I sit in my sordid little room contemplating the dirty white walls and waiting. Time is such a funny thing. When you are working you never have enough of it, and when you do manage to get a day or two off you waste it by sitting around doing nothing or scurrying about in a frenzy trying to get an impossible amount of things done.
The Indian philosophy of time is: whenever; everything happens whenever. I don’t have to pay my hotel bill at a certain time. I don’t have to check out at a certain time. I don’t have to be anywhere at a certain time because I can do it whenever. This is the first moment in a while where I’ve sat wasting time, waiting for my flight. It seems that I have now exited Indian time and have entered travel time.

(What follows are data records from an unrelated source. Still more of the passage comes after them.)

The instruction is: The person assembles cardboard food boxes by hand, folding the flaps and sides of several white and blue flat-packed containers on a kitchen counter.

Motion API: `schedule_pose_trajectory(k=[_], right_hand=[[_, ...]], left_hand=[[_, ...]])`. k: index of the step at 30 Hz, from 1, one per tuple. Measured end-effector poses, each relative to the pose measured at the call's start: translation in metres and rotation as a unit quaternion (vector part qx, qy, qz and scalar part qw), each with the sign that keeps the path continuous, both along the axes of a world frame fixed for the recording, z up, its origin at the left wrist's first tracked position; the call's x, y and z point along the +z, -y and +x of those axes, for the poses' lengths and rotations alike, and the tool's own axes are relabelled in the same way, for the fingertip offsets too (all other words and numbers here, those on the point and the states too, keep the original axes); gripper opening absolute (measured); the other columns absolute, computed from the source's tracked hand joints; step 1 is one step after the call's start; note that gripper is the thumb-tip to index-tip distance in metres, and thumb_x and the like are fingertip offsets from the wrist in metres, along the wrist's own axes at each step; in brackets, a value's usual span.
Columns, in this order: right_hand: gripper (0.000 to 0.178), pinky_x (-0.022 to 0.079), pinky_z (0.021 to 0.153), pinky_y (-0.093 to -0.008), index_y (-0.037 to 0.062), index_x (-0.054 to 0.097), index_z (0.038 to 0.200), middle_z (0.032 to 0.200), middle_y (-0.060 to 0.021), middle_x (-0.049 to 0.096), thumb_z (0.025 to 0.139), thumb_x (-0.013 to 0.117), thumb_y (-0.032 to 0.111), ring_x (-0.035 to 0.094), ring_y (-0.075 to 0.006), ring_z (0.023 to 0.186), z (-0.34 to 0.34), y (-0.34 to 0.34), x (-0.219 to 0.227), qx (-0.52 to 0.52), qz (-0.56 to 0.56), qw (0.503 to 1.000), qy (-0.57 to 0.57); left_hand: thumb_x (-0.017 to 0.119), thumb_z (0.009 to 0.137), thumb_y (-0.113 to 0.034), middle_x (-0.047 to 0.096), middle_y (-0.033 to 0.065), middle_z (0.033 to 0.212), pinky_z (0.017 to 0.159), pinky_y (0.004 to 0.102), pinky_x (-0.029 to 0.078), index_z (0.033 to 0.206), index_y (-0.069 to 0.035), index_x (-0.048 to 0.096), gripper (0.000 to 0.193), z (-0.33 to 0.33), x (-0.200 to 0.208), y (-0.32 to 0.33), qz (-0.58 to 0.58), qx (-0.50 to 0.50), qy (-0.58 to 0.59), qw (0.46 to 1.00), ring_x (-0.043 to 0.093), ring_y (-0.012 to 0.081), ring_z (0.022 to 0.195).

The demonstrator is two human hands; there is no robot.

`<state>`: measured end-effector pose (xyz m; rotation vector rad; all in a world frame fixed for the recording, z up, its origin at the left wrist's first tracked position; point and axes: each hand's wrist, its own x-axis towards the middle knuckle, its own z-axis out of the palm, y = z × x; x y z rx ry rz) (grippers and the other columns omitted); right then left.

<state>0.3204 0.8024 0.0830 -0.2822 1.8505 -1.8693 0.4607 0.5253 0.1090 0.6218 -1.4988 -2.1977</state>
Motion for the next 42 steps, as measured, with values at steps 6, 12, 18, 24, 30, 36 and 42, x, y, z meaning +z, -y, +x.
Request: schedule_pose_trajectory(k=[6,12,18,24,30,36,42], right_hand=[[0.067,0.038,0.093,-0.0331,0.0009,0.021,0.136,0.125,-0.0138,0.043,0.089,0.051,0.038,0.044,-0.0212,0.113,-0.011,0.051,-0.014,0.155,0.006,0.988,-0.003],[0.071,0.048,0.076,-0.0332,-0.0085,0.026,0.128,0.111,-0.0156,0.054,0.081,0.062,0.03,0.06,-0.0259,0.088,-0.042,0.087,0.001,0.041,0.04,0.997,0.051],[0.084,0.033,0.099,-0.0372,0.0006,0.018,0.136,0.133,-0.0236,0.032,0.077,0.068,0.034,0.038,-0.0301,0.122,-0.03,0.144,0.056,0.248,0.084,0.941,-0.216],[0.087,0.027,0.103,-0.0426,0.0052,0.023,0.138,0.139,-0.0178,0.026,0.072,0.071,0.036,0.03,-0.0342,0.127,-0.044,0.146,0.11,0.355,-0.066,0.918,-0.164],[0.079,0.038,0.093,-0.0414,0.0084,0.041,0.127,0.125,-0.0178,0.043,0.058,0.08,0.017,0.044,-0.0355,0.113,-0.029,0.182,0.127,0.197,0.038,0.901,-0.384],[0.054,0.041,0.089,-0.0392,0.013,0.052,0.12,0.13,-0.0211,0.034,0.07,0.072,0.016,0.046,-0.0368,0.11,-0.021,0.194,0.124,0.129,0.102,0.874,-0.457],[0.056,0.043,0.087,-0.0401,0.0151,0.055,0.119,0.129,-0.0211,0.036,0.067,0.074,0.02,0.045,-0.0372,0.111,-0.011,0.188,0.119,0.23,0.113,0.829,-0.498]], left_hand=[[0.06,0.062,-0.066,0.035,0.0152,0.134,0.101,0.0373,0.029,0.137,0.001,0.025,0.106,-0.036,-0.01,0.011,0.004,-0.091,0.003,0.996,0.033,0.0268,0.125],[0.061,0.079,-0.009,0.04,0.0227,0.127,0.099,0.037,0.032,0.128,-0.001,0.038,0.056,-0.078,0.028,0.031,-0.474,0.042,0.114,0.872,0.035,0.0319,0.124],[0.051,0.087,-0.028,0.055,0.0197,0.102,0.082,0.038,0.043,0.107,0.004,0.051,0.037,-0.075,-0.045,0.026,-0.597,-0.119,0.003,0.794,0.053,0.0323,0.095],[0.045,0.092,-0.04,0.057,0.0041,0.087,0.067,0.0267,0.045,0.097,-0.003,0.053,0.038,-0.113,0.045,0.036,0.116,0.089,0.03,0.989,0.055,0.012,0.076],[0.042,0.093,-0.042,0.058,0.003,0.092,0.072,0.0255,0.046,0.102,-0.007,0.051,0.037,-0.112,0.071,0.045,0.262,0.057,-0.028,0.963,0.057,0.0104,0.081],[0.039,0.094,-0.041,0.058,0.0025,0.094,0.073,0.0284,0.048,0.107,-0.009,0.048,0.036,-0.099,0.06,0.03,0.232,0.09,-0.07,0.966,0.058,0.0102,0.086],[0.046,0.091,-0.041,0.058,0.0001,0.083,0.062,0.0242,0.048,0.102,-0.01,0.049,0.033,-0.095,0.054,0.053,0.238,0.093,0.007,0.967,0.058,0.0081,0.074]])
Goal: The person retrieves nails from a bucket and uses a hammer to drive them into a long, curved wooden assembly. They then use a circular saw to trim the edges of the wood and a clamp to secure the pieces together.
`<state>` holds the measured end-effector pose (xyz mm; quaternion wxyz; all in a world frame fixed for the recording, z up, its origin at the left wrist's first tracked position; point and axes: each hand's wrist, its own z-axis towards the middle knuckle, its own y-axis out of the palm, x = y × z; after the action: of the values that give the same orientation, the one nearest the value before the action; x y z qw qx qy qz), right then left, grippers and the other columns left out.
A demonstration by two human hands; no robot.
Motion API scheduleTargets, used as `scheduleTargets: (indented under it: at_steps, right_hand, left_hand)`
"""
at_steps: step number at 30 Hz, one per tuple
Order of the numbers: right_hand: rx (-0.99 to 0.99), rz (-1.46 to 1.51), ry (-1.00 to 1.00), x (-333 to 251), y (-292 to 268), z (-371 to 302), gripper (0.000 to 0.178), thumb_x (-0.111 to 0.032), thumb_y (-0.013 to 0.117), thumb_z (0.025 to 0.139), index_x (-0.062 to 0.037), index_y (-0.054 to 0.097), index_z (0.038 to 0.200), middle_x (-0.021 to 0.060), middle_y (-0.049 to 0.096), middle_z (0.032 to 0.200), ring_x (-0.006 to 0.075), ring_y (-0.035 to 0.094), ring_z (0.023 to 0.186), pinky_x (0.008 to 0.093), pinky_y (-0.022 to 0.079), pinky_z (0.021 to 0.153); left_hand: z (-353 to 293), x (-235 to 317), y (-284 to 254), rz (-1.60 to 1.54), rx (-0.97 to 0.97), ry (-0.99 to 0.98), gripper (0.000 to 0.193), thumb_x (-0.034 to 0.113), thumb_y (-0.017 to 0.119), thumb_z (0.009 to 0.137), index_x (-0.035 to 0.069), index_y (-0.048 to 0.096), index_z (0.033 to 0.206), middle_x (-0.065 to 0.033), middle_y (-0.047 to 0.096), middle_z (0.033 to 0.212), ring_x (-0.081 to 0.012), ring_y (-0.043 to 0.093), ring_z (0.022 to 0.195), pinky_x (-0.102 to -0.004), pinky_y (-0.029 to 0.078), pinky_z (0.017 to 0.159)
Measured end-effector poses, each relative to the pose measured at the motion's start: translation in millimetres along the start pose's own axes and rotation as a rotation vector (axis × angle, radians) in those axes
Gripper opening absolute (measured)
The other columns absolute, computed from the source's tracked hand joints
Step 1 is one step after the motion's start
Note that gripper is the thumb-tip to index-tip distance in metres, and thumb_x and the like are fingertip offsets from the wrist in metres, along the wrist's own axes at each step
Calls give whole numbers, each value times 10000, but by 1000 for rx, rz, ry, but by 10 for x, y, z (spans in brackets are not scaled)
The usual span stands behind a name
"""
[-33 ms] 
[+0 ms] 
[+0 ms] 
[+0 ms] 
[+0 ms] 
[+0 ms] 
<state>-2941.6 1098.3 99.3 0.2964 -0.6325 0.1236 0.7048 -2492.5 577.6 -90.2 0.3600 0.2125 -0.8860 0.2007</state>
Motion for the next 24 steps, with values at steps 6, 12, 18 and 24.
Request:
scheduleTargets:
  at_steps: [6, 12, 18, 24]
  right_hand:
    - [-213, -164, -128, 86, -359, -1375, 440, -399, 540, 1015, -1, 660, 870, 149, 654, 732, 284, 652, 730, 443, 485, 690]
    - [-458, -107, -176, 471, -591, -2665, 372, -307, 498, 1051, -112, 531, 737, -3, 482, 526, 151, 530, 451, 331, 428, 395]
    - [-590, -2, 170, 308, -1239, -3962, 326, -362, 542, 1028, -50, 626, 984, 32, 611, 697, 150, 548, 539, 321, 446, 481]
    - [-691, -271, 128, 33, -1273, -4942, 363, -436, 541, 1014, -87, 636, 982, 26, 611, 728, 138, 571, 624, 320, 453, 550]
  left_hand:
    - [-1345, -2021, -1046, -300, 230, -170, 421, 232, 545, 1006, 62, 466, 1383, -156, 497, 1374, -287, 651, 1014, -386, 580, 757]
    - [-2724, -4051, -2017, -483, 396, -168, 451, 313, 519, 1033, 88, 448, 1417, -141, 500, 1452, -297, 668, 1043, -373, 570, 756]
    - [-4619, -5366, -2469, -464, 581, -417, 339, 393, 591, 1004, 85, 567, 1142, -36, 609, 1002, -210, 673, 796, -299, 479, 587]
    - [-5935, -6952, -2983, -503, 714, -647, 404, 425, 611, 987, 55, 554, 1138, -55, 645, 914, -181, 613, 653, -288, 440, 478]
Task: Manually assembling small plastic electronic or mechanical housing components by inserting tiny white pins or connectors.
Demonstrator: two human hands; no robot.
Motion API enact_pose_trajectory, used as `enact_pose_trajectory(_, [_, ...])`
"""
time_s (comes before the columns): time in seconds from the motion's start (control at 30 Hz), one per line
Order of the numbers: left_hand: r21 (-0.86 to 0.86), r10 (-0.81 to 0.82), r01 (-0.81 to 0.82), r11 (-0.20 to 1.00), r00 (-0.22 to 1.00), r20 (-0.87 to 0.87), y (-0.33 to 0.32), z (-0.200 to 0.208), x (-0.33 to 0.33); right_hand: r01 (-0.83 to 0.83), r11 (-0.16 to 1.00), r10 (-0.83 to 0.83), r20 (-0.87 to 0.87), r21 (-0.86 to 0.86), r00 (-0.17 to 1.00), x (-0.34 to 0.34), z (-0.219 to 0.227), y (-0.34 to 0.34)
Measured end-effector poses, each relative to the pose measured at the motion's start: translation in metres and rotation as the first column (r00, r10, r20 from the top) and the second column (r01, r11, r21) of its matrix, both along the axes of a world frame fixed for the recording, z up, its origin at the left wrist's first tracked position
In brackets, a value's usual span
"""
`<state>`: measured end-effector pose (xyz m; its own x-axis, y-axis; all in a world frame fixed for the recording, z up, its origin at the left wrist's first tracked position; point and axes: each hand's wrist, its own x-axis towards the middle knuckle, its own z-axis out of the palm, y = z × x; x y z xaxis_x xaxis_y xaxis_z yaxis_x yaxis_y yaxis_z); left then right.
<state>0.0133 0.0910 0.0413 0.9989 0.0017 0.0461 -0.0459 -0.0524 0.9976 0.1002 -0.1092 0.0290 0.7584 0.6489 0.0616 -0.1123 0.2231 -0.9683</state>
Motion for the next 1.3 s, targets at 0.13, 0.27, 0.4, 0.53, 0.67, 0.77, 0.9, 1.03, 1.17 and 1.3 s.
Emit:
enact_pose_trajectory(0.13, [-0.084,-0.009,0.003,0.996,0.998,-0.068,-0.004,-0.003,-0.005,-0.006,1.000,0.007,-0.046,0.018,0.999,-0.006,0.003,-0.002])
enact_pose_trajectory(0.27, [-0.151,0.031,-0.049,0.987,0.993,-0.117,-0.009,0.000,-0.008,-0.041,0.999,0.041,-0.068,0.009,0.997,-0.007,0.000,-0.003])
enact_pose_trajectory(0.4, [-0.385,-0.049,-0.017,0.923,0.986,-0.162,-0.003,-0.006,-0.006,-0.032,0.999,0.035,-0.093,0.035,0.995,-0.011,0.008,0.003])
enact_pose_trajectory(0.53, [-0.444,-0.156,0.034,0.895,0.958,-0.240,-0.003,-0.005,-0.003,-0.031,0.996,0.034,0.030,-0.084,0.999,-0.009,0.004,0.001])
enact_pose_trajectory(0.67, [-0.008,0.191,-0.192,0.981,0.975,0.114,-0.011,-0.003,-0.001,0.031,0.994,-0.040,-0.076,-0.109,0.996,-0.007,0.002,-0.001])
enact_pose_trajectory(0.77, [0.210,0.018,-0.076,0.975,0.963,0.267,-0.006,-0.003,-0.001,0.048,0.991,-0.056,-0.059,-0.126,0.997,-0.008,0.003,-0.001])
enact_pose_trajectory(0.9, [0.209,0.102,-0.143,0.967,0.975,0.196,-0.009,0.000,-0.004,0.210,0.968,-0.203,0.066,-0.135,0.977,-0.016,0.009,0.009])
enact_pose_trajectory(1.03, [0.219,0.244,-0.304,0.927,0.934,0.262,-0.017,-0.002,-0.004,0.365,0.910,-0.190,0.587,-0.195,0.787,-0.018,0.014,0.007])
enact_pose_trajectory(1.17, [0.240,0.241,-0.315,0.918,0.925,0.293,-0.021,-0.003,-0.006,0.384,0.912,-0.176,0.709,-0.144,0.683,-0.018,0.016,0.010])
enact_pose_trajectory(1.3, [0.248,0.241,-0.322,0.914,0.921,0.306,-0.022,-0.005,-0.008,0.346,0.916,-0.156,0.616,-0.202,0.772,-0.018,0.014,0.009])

The waiting has made me mindful of the loneliness. Sometimes it hits you and it completely overwhelms you like you’re drowning. I find it eerie that no one in the world knows where I am right now; they all think I am in Taipei visiting Miles. And, they won’t know where I am until they get my letters. That makes me feel even more isolated. When you are at home and in your room or sitting by yourself you are not really alone. There are people around you (in the next room perhaps) who know who you are, know all about you, where you have been and what you have seen. They don’t have to ask you those questions. When you are traveling there are a bunch of strange faces and heads full of stories you don’t know.
On the other side of the world no one could know what it’s like to be in India, the range of emotions that you feel, the ups and downs. I couldn’t begin to explain the bureaucratic tangles that exist, the intense frustration of trying to do something as simple as find something to eat, the smell of sewage and garbage everywhere, the smell of putrid outhouses and rotting vegetables. You can tell someone about these things but until they’ve experienced it the message isn’t adequately conveyed. This could be why travellers only give the glossy details of their trips. Why would anyone want to hear how disgusting, horrible, frustrating and miserable it sometimes is? Instead I will tell people about all the wonderful things: the history, the culture, and the people.
I’m a little scared about leaving the sanctuary of the Hotel Regent but my time in Madras has come to an end. The best piece of advice that I’ve heard so far comes from Marcus, a backpacker from Australia: “Just do it. Don’t worry about whether your trip will work out. Just go and things will work themselves out.”